Whenever confronted with a tragedy in your life, one of the hardest aspects to deal with is that life goes on – work continues, other events occur, bills need to be paid, the world keeps on turning. It can actually be a struggle to realise that even though you are feeling dreadful, other problems and tasks remain to be addressed.
So it is with the Covid-19 pandemic.
The world’s economy has been struck by an utterly tragic event that has wrecked lives and businesses. Not surprisingly, it has focused all our attention.
It would be nice if, with all the economic destruction, the loss of lives and massive disruption to people’s relationships, the rest of the world’s problems stopped and allowed us to just focus on this one issue.
But, as in our own personal life, other issues and problems remain, and first among them is climate change.
This week came news of the first major fire of the fire season. Yes, the fire season has already started, and once again we start looking at the “fires near me” app.
We also had the record highest temperature ever recorded when Death Valley in the US hit 54.4C.
Then came a report on the increasing inability of the Great Barrier Reef to recover from bleaching events.
And to top it all off, Nasa’s Goddard Institute for Space Studies estimates that July this year was the second warmest July recorded. To be honest, that is not much of a shock – every month this year has either been the warmest or second warmest on record.
As a result the average global air and surface temperature of the first seven months of this year is just below the record warmest year of 2016.
The problem is in that year we were experiencing the strongest El Nino this century. By contrast, the Bureau of Meteorology estimates there is around a 70% chance of La Nina forming in 2020 – a state of affairs that should see lower temperatures, not ones previously associated with abnormal weather events.
Should scientists develop a vaccine for Covid-19 and should it be taken up well enough around the world to ensure the economy can open up again and return to some sort of normality, the climate crisis will still be there.
And even if a vaccine is not developed, the climate crisis will still be there.
Yet this crisis brings with it opportunity. Massive government investment is required to fill the chasm left by the private sector, and using it to shift our economy to renewables fits pretty much every goal of providing jobs, investment, research and also attacking climate change.

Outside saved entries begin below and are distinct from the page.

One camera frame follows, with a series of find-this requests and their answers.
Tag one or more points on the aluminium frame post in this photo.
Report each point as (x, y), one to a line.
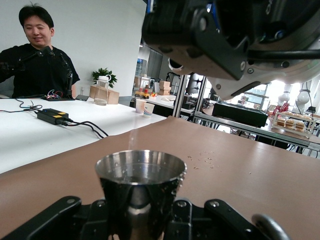
(180, 97)
(199, 100)

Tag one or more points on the yellow toy truck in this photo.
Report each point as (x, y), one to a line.
(142, 94)

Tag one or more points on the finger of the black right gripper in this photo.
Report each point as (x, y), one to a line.
(180, 37)

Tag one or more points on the brown cardboard box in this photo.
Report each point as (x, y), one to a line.
(113, 96)

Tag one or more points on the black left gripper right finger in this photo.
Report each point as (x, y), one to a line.
(182, 220)

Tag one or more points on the red bottles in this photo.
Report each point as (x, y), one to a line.
(282, 108)

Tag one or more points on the white desk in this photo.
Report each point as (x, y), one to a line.
(62, 145)

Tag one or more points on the green potted plant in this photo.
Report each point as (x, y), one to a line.
(103, 73)

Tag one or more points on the brown table mat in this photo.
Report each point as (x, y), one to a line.
(250, 187)

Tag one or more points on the white paper cup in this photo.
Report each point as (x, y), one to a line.
(140, 106)
(148, 110)

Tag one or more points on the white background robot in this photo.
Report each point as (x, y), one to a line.
(302, 100)
(285, 96)

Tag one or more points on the clear plastic water jug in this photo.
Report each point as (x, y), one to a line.
(102, 92)

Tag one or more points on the black equipment case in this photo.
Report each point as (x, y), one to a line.
(240, 115)

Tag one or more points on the stacked cardboard boxes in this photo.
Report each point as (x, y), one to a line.
(165, 88)

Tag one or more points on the white rack with bread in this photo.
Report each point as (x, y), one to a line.
(290, 123)

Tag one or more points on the person in black t-shirt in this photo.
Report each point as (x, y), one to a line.
(37, 70)

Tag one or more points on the black smartphone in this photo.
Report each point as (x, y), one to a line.
(82, 97)

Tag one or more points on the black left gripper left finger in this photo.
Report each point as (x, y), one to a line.
(95, 220)

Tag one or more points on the steel double jigger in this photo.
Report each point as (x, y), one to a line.
(140, 200)

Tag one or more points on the flat black box yellow labels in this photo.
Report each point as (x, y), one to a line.
(51, 116)

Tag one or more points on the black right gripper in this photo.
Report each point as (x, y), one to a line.
(275, 22)

And yet the Morrison government remains focused on a gas-led recovery, which is no recovery at all. It is a kick-the-can-down-the-road approach.

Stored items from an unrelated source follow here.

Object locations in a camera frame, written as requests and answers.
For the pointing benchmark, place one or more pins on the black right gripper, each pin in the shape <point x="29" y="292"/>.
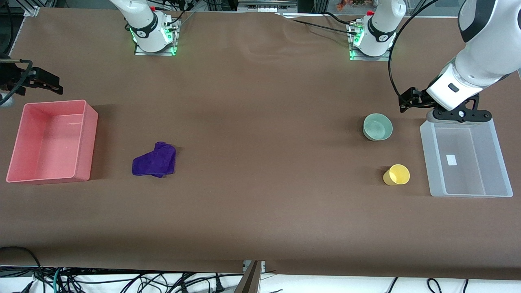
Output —
<point x="12" y="75"/>

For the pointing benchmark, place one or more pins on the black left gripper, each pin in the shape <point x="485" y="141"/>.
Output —
<point x="418" y="99"/>

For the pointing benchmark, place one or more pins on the pale green bowl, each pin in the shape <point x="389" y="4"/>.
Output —
<point x="377" y="127"/>

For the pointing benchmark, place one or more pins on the yellow cup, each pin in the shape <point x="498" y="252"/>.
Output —
<point x="397" y="175"/>

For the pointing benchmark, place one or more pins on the purple cloth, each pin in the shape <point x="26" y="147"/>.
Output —
<point x="154" y="160"/>

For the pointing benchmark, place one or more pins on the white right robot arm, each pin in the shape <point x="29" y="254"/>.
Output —
<point x="142" y="20"/>

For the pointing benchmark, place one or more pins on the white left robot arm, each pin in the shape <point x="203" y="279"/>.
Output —
<point x="480" y="61"/>

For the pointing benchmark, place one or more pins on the pink plastic bin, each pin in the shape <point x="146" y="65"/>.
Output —
<point x="49" y="138"/>

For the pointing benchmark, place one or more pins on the white paper label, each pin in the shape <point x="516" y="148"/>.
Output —
<point x="451" y="160"/>

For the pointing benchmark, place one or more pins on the translucent plastic bin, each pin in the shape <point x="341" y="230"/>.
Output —
<point x="468" y="175"/>

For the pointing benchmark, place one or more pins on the silver background box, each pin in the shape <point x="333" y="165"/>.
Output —
<point x="266" y="5"/>

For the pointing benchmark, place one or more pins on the dark metal beam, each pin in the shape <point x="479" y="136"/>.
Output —
<point x="249" y="280"/>

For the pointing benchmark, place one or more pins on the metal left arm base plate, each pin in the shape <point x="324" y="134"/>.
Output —
<point x="355" y="55"/>

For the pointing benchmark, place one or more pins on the aluminium frame profile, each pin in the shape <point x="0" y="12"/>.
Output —
<point x="31" y="8"/>

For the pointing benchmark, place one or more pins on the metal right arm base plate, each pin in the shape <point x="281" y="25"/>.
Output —
<point x="173" y="40"/>

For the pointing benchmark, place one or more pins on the silver metal bracket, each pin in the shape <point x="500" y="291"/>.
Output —
<point x="262" y="266"/>

It is largely in keeping with this government, which is very good at making announcements – be it about aged care, border force or vaccines – but less able to deliver.
The “Scotty from marketing” jibe would be less potent if the prime minister did not provide so many examples that fit.
It aligns with a government whose ministers’ offices will be quickly on the phone if you suggest they don’t believe in climate change, but who will resist any policy that actually does something about our emissions.
Guardian Australia’s ongoing series on the Green Recovery and news of plans for constructing another large wind, solar and storage project in South Australia highlight just how great are the possibilities for shifting from a fossil fuel-based economy.
While the states will do what they can despite the national government’s intransigence, so obvious is the need for large investment and so well does it fit within the scope of economic recovery, that the Morrison government’s failure to take the lead is as damning as its lack of planning for how to deal with the coronavirus in the aged care system.
When tragedy strikes, the world doesn’t stop turning, and our current recession has not stopped the world from warming. But it has given governments around the world an opportunity – indeed the perfect excuse – to shift their economies away from fossil fuel.
All we need is a government willing to grasp the opportunity.